Sabía que son simiente de criminales, como lo es todo apasionado que va al
objeto de su pasión sin reparar en medios. No podría fundar el escozor que allá
dentro notaba; pero mientras seguían el camino de Guijadilla, polvoriento y
devorado de sol, guarnecido de carrascales y olivos blancuzcos,
involuntariamente, en las paradas, miraba a Ricardo, estudiaba su cabeza
greñuda, su fisonomía hosca, colérica y por momentos sellada con una expresión
de cansancio indefinible, una especie de fatiga inmensa, cual la sombra de unas
alas negras que la velasen. Y pensaba el sargento: «Si tú has pasado esta noche
en tu cama..., quiero yo que mal tabardillo me mate.»
Perfilábase ya en
el horizonte la torre de la iglesia de Guijadilla; era la hora meridiana,
cuando la turba, excitada por el calor y la molestia de la caminata hasta
entonces inútil, divisó, en un campo donde verdeaban espadañas frescas, señal
evidente de existir allí un arroyo, a la sombra de un grupo de alisos, a los
titiriteros acampados. Indudablemente esperaban ocasión propicia de entrar en
el pueblo anunciando con tambor y trompeta sus ejercicios. Tendidos en el
suelo, echados panza arriba, recostados sobre los instrumentos, los
saltimbanquis dormían la siesta, descansando de su jornada y del trabajo de la
víspera.
Allí estaba
completo el cuadro de la pobre y asendereada compañía: el payaso y director,
embadurnado de harina y colorete, mostrando la boca abierta y oscura en la
enyesada faz; el hércules, jayán sudoroso, de rizada testa, ancho tórax y
bíceps acentuados bajo la malla rosa vivo; la funámbula, más fea que un susto,
larga y esqueletada como estampa de la muerte; la saltarina de aros, regordeta,
morena, graciosa, hecha un mamarracho con su faldellín de gasa amarilla y su
corpiño de lentejuela azul, y, por último, los dos niños gimnastas, hijos del
hércules; la chiquilla de doce años, rubia, pálida, de dulces facciones; y el
chiquillo, de seis, gordinflón, derramados los rizos de oro en alborotada
madeja alrededor de la sofocada carita. Los niños reposaban abrazado, recostado
el pequeñín en el pecho de la hermana: ambos vestían la malla color de carne,
sobre la cual llevaban túnicas de seda celeste prendidas con rosas de papel; y
un aro plateado, ciñendo sus frentes, les daba aspecto de ángeles de gótico
retablo.
La turba,
detenida un instante, vociferó, aulló, precipitándose al campillo, y entre
exclamaciones de sorpresa, voces que pronunciaban injurias y rugidos de alegría
bárbara, en un santiamén, los saltimbanquis, mal despiertos, aturdidos aún,
incapaces de defenderse, se vieron cogidos, asaltados, rodeados cada cual de
una docena de paletos, que blandían estacas, esgrimían cuchillos, sacudían y
zarandeaban y hartaban de mojicones a los supuestos reos del robo de la Virgen del Triunfo.
A su vez,
corrieron los guardias, comprendiendo que allí podía ocurrir algo terrible.

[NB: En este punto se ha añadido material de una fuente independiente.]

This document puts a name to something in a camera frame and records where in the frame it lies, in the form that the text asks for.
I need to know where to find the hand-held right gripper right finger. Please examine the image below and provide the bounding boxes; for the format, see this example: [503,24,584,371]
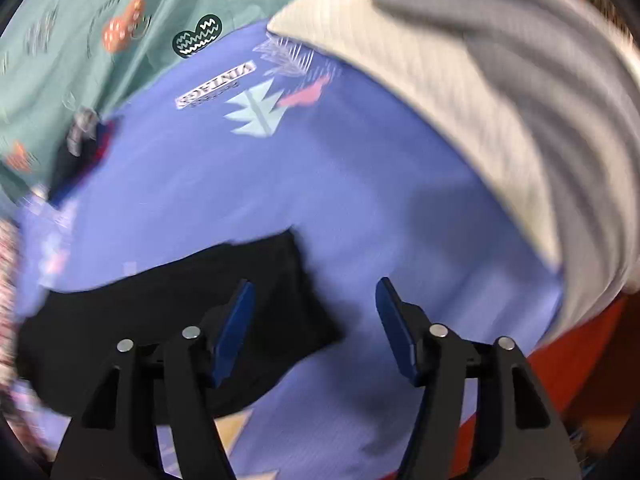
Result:
[375,276,583,480]

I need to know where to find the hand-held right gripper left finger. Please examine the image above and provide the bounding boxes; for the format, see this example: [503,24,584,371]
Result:
[50,279,257,480]

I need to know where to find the black pants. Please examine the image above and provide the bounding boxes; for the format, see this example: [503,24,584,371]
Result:
[17,232,348,418]

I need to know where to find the folded red garment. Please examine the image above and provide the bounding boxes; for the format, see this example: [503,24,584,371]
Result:
[94,127,112,163]

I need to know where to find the red floral pillow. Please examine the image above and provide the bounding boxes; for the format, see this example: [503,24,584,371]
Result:
[0,215,31,386]

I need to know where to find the folded blue garment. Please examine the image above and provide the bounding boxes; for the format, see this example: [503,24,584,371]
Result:
[50,117,125,206]

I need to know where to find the small grey garment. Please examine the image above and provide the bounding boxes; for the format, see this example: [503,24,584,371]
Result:
[66,106,99,157]

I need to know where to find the white quilted pillow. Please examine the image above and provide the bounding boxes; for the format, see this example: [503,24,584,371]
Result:
[267,0,571,271]

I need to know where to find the grey cloth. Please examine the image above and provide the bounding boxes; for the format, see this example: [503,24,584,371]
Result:
[352,0,640,346]

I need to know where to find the teal heart printed blanket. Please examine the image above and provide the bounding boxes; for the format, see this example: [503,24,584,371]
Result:
[0,0,311,201]

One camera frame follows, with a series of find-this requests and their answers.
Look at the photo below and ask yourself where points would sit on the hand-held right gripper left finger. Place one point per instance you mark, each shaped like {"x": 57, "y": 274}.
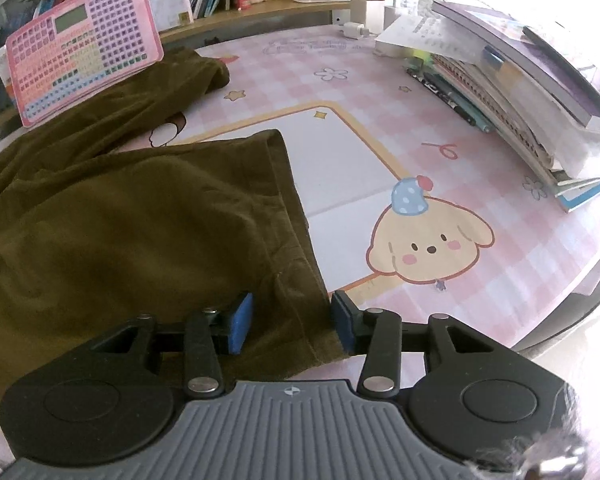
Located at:
{"x": 240, "y": 325}

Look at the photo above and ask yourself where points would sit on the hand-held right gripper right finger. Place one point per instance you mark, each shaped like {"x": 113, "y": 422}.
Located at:
{"x": 341, "y": 322}

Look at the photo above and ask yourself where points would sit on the olive brown pants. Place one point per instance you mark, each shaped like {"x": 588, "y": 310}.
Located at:
{"x": 130, "y": 240}

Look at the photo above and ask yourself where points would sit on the white orange booklet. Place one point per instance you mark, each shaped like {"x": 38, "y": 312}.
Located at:
{"x": 1, "y": 75}

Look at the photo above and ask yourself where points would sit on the dark chair seat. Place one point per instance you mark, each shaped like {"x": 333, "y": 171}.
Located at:
{"x": 575, "y": 315}

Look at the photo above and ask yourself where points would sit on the stack of large books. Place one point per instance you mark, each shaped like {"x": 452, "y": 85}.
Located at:
{"x": 530, "y": 75}

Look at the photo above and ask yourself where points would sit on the white power block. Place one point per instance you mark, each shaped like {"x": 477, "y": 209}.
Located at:
{"x": 392, "y": 49}

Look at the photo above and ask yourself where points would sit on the white blue booklet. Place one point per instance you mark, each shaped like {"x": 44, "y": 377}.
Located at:
{"x": 172, "y": 12}

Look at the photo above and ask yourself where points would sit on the pink learning tablet toy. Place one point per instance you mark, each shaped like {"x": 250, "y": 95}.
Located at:
{"x": 80, "y": 50}

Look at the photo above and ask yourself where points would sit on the white plug adapter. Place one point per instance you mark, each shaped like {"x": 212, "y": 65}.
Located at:
{"x": 355, "y": 30}

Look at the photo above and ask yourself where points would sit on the pink checkered cartoon desk mat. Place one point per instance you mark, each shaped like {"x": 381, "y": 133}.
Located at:
{"x": 430, "y": 170}

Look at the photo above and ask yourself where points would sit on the printed paper sheet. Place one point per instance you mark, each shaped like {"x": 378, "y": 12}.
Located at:
{"x": 430, "y": 35}

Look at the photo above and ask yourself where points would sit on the white pen holder box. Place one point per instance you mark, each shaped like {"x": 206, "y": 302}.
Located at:
{"x": 367, "y": 12}

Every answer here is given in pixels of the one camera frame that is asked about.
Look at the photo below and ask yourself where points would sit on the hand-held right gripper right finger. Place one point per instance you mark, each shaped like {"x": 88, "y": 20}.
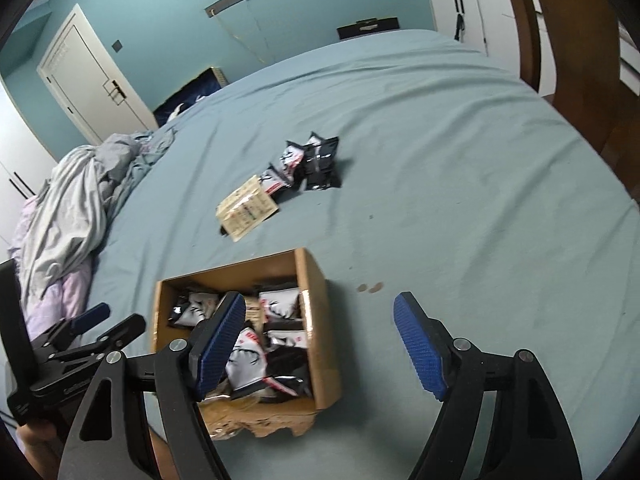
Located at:
{"x": 420, "y": 345}

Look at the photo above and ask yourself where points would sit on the blue bed sheet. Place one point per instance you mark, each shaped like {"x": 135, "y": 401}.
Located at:
{"x": 425, "y": 185}

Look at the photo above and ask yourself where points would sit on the brown wooden chair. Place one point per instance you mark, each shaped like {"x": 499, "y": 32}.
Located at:
{"x": 575, "y": 35}

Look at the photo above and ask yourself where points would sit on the white cabinet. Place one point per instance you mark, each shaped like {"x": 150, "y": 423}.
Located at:
{"x": 495, "y": 15}

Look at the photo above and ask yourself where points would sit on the beige snack packet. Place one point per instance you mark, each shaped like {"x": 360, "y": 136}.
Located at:
{"x": 255, "y": 312}
{"x": 252, "y": 220}
{"x": 235, "y": 197}

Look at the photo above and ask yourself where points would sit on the grey crumpled blanket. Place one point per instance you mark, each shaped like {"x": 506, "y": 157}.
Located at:
{"x": 75, "y": 210}

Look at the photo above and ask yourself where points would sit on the plain black snack pouch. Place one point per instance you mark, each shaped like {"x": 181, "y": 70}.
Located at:
{"x": 322, "y": 165}

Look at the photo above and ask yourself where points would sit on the cardboard box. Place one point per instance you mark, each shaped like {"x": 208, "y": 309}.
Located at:
{"x": 320, "y": 310}

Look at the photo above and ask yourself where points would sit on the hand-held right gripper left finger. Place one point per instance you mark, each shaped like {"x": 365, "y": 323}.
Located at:
{"x": 220, "y": 345}

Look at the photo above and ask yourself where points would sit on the white door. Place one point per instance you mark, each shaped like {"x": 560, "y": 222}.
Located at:
{"x": 85, "y": 80}

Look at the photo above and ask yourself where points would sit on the white wardrobe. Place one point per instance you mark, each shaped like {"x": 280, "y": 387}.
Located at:
{"x": 20, "y": 160}

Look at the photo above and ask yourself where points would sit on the pile of black snack packets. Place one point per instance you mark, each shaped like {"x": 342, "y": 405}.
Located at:
{"x": 280, "y": 310}

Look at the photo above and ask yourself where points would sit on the antler print snack pouch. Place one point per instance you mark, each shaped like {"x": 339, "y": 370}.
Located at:
{"x": 275, "y": 182}
{"x": 292, "y": 157}

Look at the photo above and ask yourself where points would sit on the grey wall bracket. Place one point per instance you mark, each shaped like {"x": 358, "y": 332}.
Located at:
{"x": 225, "y": 4}

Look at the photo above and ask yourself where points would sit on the person's left hand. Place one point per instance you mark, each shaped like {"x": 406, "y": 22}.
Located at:
{"x": 42, "y": 450}

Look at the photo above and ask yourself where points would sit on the grey wall switch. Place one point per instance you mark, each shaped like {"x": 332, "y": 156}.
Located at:
{"x": 117, "y": 45}

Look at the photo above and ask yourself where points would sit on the pink quilt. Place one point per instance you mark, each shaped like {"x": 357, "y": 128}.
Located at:
{"x": 65, "y": 295}

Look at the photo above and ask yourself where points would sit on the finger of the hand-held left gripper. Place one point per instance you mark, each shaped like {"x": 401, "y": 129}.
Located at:
{"x": 120, "y": 332}
{"x": 90, "y": 316}

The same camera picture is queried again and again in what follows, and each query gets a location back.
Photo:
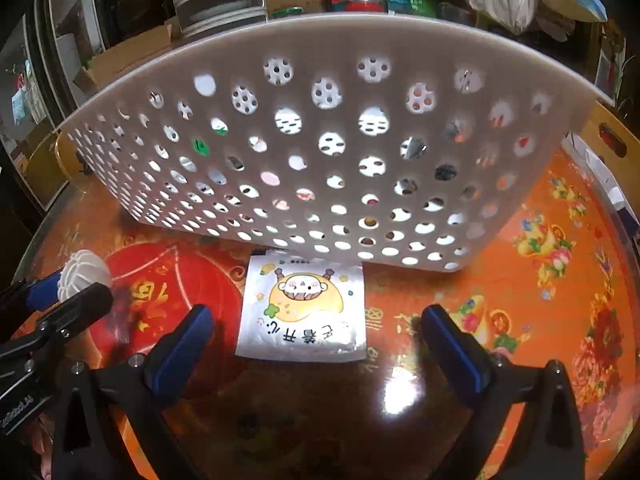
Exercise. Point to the open cardboard box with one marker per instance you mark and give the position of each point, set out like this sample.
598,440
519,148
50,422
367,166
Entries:
130,50

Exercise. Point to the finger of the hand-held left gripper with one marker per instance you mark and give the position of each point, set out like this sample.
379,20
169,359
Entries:
42,290
80,305

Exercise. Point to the cartoon print tissue packet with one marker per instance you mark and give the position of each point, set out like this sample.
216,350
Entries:
300,330

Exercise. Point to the pale pumpkin-shaped squishy toy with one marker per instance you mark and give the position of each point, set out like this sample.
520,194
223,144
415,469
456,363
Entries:
82,270

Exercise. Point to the wooden chair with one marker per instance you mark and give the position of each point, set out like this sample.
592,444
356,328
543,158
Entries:
587,120
65,160

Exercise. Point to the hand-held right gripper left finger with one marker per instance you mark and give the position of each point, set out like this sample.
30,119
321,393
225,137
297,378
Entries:
180,350

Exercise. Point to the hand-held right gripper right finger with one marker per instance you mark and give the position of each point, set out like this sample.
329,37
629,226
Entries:
452,355

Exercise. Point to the potted orchid plant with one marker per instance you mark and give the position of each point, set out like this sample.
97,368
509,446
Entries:
620,75

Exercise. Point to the red printed tablecloth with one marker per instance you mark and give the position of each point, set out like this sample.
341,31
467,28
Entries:
550,285

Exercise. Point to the white perforated plastic basket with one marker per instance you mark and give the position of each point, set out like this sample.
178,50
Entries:
320,40

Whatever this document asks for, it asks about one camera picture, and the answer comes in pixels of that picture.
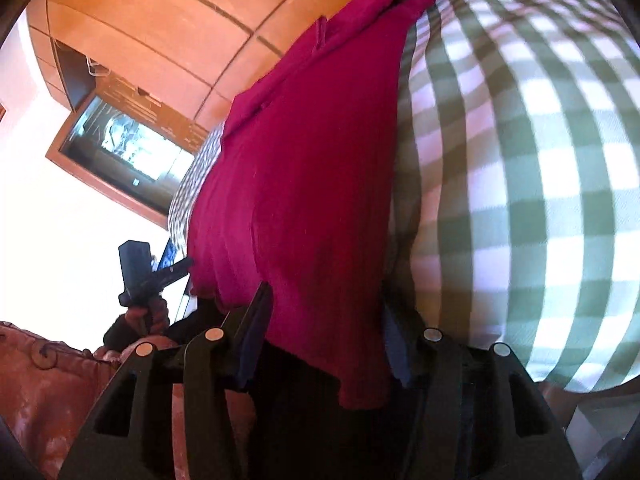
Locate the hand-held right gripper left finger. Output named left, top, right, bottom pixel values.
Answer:
left=60, top=281, right=273, bottom=480

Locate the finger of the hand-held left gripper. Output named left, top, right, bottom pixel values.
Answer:
left=150, top=258, right=194, bottom=291

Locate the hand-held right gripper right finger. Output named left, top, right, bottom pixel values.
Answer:
left=382, top=307, right=583, bottom=480

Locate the crimson shirt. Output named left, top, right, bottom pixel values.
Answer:
left=186, top=0, right=441, bottom=410

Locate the person's left forearm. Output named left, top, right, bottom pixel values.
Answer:
left=102, top=312, right=148, bottom=351

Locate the person's left hand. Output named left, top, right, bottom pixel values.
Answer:
left=126, top=297, right=172, bottom=337

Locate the person's patterned brown clothing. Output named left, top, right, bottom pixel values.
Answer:
left=0, top=321, right=261, bottom=480

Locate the white hanger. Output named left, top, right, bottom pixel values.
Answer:
left=85, top=55, right=112, bottom=78

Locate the green checkered bed sheet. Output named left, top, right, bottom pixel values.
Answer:
left=167, top=0, right=640, bottom=396

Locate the wooden wardrobe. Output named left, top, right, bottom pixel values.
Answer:
left=25, top=0, right=451, bottom=161

Mientras los niños lloraban y chillaban las mujeres, el hércules, sin más arma
que sus cerrados puños, juntándolos contra el pecho y despidiendo los brazos
como movidos por acerado resorte, se defendía. Dos paletos mordían ya la
tierra, el uno con las costillas hundidas, el otro con la nariz rota, soltando
un río de sangre. Eran, sin embargo, muchos contra uno; Ricardo, el
Estudiante, lívido y feroz, azuzaba contra el saltimbanqui a los lugareños;
llovían garrotazos. Uno, bien asestado, le cruzó la nuca, haciéndole tambalearse
como acogotado buey; otro le alcanzó en la muñeca, partiéndosela casi. A manera
de jauría que acosa al jabalí y se le cuelga de las orejas -sin que los
guardias, dedicados a proteger al resto de la compañía, a los niños y a las
mujeres, pudiesen impedirlo- los paletos se estrecharon contra el hércules, que
desapareció entre el grupo.
Se oyó el fragor
de la lucha, el ronco resuello de la víctima; los guardias, echándose el fusil
a la cara, se prepararon a hacer fuego a los verdugos; apartáronse éstos,
saciada la ira, y se vio en el suelo una masa informe, sangrienta, algo que no
tenía de humano sino el sufrimiento que aún revelaban las palpitaciones del
pecho y la convulsión de las extremidades.
Y como el
Estudiante protestase y los mozos acudiesen a su defensa, el guardia,
extendiendo un dedo acusador, señaló a las greñas de Ricardo, a la inculta y
revuelta melena que siempre gastaba. Todas las miradas se fijaron en el sitio
indicado por el guardia, y una convicción y un estupor cayeron de plano,
súbitamente, sobre todos los espíritus. Entre la cabellera de Ricardo se veían,
enredados aún, dos o tres hilos de aljófar, de los que, como telarañas irisadas
de rocío matinal, bordaban el manto de Nuestra Señora de la Mimbralera.
Y de aquellos dos
niños hijos del hércules, ya huérfanos y solos, ¿quién sabe lo que habrá sido?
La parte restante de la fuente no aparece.